Task to complete: Filter the records below and copy every line containing the word "yellow".

Excerpted data:
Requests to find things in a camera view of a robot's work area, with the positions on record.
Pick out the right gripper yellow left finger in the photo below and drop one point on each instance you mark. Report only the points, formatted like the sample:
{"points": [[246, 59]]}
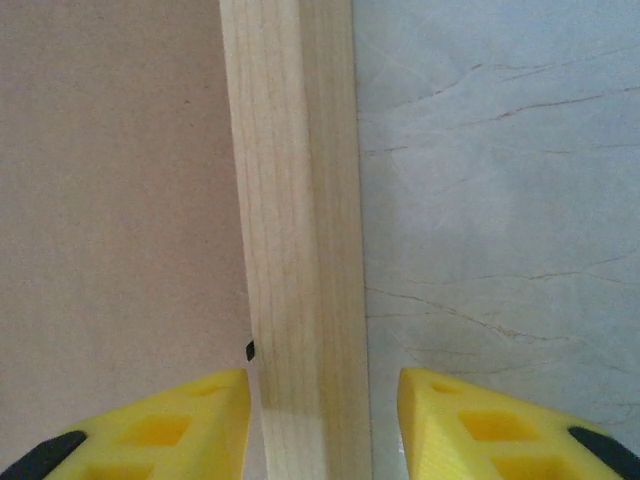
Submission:
{"points": [[150, 440]]}

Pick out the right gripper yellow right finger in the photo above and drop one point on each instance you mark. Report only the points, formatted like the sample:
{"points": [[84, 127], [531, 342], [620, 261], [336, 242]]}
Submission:
{"points": [[500, 440]]}

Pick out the brown frame backing board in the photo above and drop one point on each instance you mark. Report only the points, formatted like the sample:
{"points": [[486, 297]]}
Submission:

Exercise response:
Pick out the right gripper yellow left finger in the photo below and drop one point on each instance you mark. Report only the points, formatted like the sample:
Pick out the right gripper yellow right finger in the photo above and drop one point on each instance you mark. Report only the points, formatted like the sample:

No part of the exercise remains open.